Work instructions: Scan the data below and copy each line where "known" occurs.

[Start of section]

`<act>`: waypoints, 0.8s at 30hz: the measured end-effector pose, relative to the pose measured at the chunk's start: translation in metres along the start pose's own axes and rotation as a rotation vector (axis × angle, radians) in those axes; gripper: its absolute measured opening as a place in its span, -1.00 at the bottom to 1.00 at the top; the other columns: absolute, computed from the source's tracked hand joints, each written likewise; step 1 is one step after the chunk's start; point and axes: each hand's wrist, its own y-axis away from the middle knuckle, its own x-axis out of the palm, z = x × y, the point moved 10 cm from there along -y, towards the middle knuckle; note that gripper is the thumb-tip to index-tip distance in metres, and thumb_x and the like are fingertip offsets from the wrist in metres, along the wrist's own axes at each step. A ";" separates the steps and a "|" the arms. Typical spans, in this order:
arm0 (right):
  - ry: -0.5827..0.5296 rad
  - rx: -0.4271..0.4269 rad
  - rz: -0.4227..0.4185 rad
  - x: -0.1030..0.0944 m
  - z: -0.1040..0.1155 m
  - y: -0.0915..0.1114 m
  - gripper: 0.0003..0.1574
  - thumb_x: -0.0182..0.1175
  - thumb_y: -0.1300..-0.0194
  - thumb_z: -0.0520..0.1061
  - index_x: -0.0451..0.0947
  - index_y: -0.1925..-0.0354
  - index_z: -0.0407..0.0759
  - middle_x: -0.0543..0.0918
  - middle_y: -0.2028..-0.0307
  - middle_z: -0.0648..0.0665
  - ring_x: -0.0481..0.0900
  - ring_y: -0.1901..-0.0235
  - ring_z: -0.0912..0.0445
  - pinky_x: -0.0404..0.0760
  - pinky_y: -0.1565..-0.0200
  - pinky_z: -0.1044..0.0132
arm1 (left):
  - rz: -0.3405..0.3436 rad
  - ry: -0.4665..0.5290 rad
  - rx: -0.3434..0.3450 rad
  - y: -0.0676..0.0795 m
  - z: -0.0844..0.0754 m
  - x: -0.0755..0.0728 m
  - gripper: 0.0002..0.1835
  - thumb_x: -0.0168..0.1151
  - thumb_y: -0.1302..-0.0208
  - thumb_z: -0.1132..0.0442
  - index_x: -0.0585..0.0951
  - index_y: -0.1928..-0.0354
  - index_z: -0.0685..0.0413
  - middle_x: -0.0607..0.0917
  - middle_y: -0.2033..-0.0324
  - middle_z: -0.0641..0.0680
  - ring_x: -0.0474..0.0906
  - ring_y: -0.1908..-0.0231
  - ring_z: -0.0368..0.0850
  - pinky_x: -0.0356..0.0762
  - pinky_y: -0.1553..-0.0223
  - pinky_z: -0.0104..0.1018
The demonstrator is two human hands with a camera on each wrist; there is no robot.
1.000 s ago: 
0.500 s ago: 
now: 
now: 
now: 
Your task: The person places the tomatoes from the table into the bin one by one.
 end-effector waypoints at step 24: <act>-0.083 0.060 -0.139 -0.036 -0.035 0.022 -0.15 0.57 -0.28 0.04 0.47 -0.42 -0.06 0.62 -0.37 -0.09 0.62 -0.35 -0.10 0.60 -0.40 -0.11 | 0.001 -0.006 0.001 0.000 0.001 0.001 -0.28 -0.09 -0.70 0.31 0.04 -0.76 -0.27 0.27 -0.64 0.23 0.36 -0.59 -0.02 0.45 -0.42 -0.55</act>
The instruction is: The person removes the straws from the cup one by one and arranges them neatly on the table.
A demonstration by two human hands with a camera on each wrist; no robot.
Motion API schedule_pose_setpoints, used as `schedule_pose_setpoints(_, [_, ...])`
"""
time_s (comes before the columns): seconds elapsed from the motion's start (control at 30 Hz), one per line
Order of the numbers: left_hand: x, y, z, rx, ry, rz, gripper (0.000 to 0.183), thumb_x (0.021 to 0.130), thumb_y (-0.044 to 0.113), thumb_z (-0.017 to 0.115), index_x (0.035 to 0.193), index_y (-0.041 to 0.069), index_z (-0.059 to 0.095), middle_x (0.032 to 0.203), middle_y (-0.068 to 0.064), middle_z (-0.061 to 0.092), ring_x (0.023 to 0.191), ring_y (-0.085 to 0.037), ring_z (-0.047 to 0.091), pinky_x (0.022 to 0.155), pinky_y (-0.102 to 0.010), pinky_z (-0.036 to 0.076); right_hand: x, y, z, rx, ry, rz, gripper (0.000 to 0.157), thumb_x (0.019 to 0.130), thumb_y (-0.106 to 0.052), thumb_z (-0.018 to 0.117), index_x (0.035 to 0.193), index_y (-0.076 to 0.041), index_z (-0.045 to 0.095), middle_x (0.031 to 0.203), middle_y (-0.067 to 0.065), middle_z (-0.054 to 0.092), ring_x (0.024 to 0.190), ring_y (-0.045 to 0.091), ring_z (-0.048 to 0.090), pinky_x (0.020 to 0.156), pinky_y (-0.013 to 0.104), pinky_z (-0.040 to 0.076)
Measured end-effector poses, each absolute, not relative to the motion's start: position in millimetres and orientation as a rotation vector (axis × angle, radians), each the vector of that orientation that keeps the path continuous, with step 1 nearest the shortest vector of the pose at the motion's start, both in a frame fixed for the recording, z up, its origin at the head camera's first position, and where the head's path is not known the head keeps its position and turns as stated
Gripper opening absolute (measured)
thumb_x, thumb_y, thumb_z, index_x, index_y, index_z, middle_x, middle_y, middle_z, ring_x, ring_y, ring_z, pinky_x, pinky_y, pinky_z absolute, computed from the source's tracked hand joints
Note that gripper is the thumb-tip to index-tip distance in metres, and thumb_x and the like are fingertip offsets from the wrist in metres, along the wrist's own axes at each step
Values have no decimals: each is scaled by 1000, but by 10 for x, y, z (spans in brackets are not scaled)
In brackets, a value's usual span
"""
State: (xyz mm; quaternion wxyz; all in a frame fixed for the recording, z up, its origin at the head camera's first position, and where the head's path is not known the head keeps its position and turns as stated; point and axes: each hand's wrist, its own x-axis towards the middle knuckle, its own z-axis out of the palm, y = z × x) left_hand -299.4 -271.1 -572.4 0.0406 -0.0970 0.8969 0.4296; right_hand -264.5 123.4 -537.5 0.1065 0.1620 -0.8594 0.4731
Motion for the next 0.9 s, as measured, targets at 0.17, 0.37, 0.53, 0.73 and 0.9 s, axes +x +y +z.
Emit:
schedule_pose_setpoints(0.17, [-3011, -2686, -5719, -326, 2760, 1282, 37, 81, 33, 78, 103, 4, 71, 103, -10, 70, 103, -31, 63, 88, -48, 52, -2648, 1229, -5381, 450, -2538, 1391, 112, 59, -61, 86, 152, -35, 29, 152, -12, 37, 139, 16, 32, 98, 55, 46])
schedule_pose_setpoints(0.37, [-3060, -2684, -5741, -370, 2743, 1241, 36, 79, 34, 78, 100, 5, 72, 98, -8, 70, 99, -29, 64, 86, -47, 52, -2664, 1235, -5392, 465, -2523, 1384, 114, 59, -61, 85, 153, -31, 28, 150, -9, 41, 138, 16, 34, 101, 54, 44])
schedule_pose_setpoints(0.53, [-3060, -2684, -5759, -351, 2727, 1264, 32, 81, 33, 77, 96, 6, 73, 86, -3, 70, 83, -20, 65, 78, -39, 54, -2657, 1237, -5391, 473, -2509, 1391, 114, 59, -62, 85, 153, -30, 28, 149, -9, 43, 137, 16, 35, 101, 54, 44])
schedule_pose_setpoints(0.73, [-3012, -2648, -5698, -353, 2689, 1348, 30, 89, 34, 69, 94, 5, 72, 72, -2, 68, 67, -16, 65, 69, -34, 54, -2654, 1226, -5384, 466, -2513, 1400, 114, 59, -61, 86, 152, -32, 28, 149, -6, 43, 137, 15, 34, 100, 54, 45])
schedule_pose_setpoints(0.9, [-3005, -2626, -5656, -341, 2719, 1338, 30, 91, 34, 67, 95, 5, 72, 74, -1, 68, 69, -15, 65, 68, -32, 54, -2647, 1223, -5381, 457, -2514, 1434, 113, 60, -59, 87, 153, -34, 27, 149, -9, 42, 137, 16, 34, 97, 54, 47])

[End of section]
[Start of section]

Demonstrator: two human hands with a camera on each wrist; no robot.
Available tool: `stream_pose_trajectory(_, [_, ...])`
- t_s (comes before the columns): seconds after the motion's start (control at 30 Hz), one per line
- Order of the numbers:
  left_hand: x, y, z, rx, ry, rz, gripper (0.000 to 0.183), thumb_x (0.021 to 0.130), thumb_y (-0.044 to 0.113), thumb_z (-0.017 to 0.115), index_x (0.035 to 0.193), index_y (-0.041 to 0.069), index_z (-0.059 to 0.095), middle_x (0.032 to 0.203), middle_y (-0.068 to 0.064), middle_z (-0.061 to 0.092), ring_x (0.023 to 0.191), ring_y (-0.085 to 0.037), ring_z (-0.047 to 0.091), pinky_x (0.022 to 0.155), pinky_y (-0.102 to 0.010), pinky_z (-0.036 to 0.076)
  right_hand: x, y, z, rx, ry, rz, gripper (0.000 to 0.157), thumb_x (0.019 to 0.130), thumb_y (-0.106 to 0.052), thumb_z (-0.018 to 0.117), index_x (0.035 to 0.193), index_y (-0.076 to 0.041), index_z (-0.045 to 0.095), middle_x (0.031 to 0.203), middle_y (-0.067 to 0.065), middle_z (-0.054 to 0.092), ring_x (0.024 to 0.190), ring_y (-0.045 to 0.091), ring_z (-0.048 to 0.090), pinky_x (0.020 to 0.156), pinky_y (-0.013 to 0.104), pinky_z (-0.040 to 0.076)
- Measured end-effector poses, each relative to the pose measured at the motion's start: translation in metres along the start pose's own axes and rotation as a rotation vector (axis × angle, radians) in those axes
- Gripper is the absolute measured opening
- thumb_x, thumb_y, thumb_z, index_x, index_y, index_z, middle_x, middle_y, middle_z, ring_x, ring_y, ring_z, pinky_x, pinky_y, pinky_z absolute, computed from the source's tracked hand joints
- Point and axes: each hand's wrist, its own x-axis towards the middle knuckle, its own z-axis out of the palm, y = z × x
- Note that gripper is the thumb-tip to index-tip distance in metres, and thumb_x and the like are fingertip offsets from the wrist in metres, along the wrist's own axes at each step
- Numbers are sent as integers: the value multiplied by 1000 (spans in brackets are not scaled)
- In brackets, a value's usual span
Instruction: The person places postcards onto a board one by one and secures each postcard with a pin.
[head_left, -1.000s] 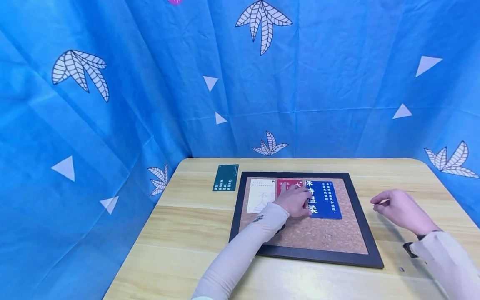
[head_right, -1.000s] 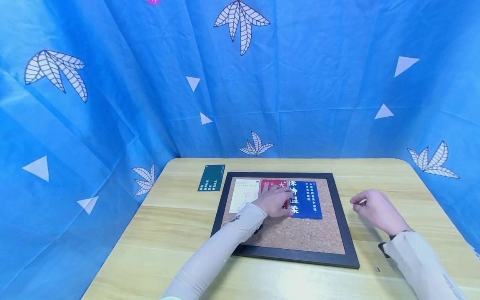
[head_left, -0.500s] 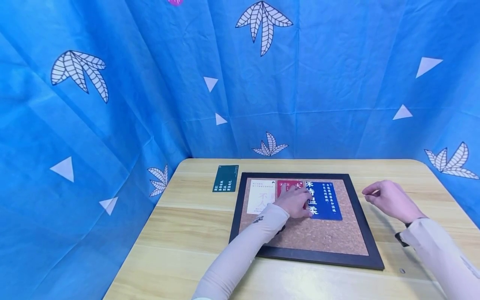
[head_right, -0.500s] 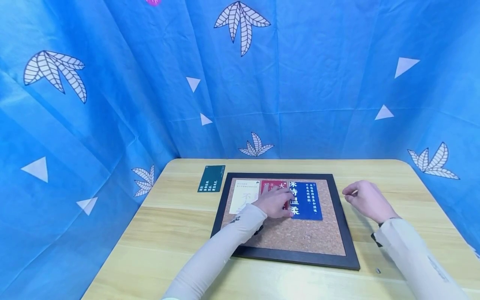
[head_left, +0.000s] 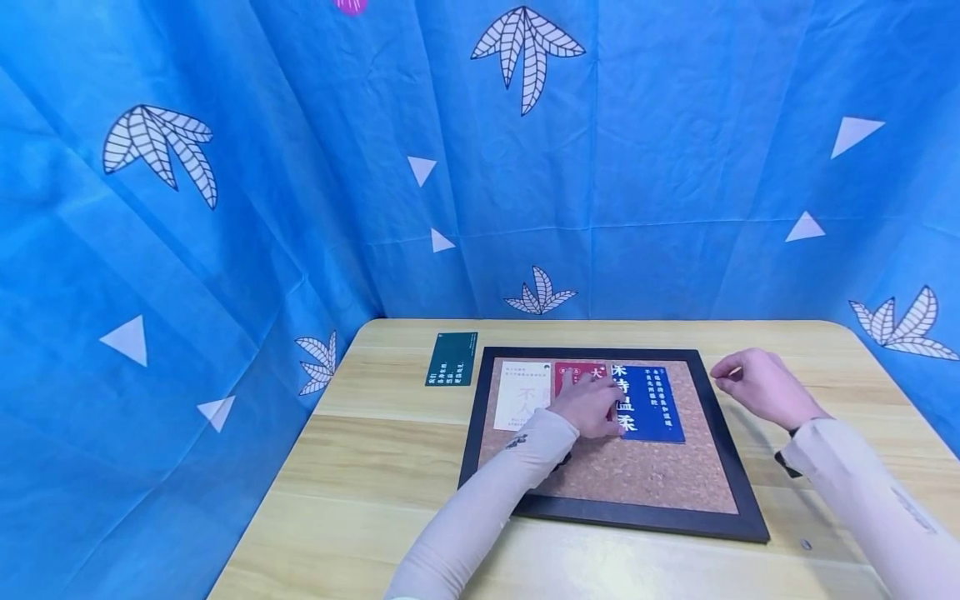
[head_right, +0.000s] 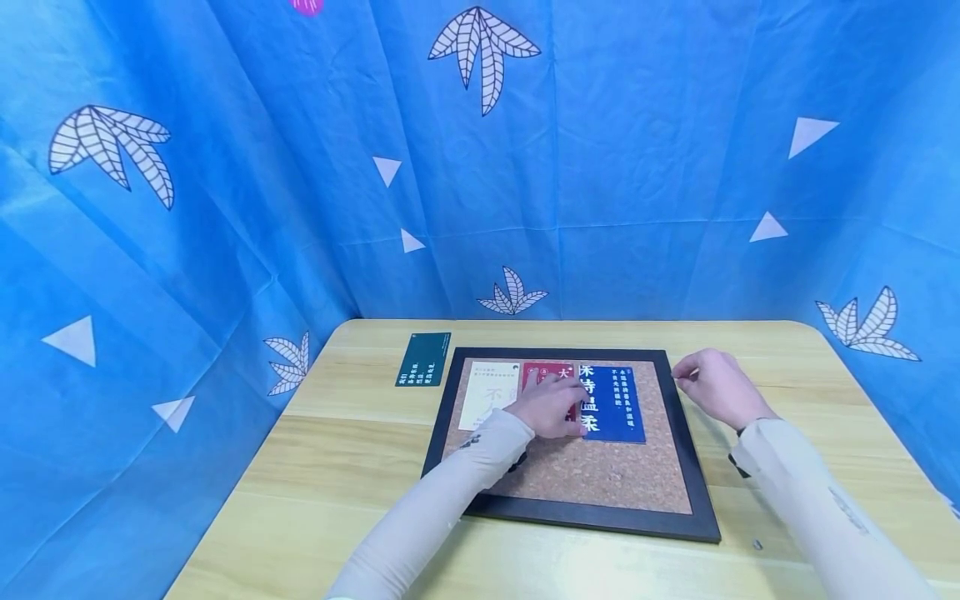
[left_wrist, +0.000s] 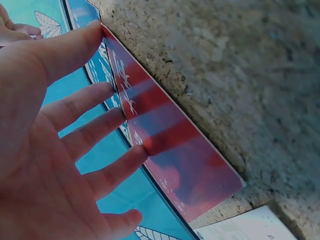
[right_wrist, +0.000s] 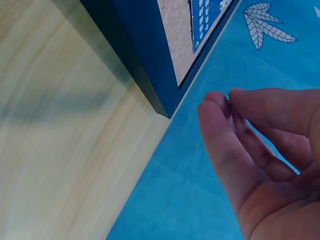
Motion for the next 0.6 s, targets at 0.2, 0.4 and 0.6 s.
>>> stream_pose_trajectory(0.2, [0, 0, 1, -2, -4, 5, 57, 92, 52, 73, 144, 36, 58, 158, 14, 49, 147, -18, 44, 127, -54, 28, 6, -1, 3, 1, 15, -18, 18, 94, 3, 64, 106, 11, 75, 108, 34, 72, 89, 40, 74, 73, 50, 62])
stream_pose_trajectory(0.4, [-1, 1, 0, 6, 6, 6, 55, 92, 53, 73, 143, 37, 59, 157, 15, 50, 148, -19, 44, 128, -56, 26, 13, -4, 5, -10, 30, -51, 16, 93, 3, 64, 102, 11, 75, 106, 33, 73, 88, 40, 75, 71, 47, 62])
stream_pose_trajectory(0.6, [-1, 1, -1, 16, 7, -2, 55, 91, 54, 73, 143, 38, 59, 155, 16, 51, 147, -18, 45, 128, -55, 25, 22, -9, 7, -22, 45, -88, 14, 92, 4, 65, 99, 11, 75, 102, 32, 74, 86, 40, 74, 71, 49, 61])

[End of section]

Answer space:
Measured end-effector poses, each absolute, not relative to the motion's start: position in millimetres and orientation as a rotation vector (axis × angle, radians), each the vector of that orientation that keeps the path continuous, with step 1 nearest the shortest vector of the pose at the motion's start, both in a frame fixed for the recording, z up, its origin at the head camera's first position, and where the head's path is not known the head keeps its position and turns as stated
State: (xyz mm; quaternion wxyz; all in a frame fixed for the recording, z up, its origin at the head camera's first position, and where the head's path is not known the head keeps its position and turns as stated; point and axes: each hand's wrist, its own x-axis towards the middle knuckle, its own z-axis out of the palm, y = z × x) left_hand -299.4 -271.1 -572.4 0.0406 -0.0970 0.8969 0.4296; right_hand -264.5 123.4 -537.5 0.1065 0.1620 -0.8594 0.4731

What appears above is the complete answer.